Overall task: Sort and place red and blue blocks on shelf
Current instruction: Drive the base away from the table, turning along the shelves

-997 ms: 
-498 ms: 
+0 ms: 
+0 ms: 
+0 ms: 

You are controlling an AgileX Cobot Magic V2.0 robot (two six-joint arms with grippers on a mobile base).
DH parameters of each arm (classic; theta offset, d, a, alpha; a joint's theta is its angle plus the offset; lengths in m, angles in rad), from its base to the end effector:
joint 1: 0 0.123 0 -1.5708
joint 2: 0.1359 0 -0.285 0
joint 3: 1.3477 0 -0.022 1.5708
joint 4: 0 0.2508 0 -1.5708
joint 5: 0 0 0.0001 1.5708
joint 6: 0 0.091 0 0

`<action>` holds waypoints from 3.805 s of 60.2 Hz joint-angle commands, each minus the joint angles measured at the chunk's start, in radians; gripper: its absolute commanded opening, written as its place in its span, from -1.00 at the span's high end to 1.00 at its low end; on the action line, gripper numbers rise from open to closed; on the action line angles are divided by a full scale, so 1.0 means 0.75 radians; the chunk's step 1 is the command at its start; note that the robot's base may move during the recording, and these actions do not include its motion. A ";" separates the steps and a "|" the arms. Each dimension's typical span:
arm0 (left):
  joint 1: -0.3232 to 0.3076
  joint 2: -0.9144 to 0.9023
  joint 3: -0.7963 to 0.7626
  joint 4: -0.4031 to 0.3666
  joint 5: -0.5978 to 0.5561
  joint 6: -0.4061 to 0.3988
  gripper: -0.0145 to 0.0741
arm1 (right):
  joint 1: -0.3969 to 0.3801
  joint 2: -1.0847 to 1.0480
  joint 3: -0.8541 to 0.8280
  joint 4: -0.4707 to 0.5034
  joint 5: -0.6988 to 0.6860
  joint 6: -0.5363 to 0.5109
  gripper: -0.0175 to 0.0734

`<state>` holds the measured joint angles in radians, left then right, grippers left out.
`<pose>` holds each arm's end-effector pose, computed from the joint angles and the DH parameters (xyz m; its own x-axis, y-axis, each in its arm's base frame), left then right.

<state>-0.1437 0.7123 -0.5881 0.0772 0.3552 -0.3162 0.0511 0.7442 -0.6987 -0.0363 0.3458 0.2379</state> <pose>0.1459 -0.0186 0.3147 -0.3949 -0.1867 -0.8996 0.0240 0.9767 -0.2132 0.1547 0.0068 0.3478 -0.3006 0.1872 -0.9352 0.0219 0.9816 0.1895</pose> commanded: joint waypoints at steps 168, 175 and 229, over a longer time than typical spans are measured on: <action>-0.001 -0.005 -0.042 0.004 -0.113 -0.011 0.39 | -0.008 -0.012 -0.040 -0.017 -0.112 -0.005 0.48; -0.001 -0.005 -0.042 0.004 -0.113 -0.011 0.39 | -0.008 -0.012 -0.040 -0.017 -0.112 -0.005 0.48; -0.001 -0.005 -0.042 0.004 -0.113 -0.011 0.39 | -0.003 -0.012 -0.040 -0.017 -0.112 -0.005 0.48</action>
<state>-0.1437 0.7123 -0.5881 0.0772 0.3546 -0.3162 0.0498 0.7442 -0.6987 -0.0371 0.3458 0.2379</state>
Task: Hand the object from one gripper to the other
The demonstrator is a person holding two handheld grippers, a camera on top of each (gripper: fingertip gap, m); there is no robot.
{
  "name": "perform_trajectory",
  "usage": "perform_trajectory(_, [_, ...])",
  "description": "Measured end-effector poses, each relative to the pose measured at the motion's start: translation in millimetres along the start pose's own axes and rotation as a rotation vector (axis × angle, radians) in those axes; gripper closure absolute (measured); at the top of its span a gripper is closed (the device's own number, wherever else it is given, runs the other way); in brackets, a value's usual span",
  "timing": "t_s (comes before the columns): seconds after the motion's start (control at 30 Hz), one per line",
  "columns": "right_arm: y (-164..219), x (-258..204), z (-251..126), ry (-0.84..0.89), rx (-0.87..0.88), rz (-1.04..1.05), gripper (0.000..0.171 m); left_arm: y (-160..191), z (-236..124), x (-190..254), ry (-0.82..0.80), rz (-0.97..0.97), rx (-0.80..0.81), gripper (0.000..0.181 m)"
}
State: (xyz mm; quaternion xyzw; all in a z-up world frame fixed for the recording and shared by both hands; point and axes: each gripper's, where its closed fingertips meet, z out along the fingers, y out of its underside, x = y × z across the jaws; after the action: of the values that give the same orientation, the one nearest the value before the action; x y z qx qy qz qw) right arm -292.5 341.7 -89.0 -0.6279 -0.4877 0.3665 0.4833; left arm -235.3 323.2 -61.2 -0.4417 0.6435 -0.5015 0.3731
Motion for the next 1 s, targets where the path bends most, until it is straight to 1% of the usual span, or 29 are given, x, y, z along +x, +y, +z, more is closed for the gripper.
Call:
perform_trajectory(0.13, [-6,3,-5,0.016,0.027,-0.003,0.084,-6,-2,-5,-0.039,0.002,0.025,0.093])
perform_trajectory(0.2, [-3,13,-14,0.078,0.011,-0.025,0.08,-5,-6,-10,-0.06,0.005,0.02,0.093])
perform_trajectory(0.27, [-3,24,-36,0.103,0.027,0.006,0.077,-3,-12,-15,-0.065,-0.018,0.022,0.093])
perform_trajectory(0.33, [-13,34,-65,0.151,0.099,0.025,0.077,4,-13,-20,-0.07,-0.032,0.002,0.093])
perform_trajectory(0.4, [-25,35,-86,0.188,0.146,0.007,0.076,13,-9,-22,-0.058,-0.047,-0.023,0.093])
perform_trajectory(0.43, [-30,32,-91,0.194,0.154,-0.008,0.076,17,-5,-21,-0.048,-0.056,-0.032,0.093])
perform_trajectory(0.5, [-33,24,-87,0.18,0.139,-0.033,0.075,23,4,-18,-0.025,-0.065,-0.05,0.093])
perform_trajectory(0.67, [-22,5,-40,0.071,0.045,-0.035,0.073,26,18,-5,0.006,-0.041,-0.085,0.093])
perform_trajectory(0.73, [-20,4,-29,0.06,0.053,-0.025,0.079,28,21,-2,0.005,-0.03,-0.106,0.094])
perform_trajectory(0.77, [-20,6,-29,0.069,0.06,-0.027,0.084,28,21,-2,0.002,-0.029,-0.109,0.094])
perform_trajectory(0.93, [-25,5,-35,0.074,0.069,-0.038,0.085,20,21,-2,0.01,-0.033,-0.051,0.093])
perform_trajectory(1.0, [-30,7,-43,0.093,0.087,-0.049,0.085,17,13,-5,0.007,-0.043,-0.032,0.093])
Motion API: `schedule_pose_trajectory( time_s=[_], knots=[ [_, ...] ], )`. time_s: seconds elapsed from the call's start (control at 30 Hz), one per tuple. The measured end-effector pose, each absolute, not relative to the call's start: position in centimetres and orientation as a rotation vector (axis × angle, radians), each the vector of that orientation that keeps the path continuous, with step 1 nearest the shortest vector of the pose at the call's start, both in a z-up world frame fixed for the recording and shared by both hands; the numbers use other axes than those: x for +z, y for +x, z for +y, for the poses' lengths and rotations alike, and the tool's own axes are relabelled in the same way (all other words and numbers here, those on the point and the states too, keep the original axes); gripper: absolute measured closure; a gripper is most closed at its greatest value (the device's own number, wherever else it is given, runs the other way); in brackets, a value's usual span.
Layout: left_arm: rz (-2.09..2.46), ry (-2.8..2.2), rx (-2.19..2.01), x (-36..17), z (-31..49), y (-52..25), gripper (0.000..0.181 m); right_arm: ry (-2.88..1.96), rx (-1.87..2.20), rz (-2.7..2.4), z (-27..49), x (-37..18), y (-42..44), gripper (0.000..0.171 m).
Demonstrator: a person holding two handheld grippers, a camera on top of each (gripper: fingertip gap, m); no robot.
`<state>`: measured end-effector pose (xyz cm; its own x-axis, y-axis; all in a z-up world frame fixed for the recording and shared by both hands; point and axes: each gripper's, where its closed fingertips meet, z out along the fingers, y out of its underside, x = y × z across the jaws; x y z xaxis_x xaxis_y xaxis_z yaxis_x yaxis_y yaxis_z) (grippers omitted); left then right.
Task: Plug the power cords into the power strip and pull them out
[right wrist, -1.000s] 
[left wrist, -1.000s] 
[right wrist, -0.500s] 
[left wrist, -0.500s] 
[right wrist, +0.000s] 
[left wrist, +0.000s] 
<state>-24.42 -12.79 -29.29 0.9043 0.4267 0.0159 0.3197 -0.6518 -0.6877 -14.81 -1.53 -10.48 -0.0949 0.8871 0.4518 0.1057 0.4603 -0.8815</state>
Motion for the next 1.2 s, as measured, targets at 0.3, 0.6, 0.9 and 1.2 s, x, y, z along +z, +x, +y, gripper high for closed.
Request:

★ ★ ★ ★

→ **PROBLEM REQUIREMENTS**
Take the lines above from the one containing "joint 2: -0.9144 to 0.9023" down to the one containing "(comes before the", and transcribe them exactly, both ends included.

→ **ANSWER FOR THE TASK**
  joint 2: -0.9144 to 0.9023
  joint 3: -0.7963 to 0.7626
  joint 4: -0.4031 to 0.3666
  joint 5: -0.5978 to 0.5561
  joint 6: -0.4061 to 0.3988
  gripper: -0.0145 to 0.0741
arm1 (right):
  joint 1: -0.3969 to 0.3801
  joint 2: -1.0847 to 1.0480
  joint 3: -0.8541 to 0.8280
  joint 4: -0.4707 to 0.5034
  joint 5: -0.6988 to 0.6860
  joint 6: -0.5363 to 0.5109
  gripper: -0.0175 to 0.0734

`<state>` holds the measured joint angles in radians, left then right, grippers left out.
`<pose>` holds each arm's end-effector pose, computed from the joint angles and the DH parameters (xyz m; its own x-axis, y-axis, each in its arm's base frame), left then right.

<state>-0.1437 0.7123 -0.5881 0.0772 0.3552 -0.3162 0.0511 0.7442 -0.6987 -0.0363 0.3458 0.2379</state> <pose>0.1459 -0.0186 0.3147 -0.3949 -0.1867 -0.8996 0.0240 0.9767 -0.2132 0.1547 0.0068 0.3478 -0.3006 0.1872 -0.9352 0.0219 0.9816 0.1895</pose> commanded: joint waypoints at steps 168, 175 and 229, over a longer time than typical spans are measured on: <action>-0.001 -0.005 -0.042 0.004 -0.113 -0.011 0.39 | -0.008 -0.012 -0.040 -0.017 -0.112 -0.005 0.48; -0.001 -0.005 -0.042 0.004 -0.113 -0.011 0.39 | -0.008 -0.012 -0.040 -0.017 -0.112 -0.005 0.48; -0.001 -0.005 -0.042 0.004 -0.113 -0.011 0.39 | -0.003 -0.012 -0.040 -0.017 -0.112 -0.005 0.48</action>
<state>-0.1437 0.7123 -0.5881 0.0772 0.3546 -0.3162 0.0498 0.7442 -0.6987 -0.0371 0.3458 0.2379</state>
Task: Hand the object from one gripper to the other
The demonstrator is a person holding two handheld grippers, a camera on top of each (gripper: fingertip gap, m); there is no robot.
{
  "name": "perform_trajectory",
  "usage": "perform_trajectory(_, [_, ...])",
  "description": "Measured end-effector poses, each relative to the pose measured at the motion's start: translation in millimetres along the start pose's own axes and rotation as a rotation vector (axis × angle, radians) in those axes; gripper closure absolute (measured); at the top of its span a gripper is closed (the device's own number, wherever else it is given, runs the other way); in brackets, a value's usual span",
  "timing": "t_s (comes before the columns): seconds after the motion's start (control at 30 Hz), one per line",

Nothing else goes in the answer.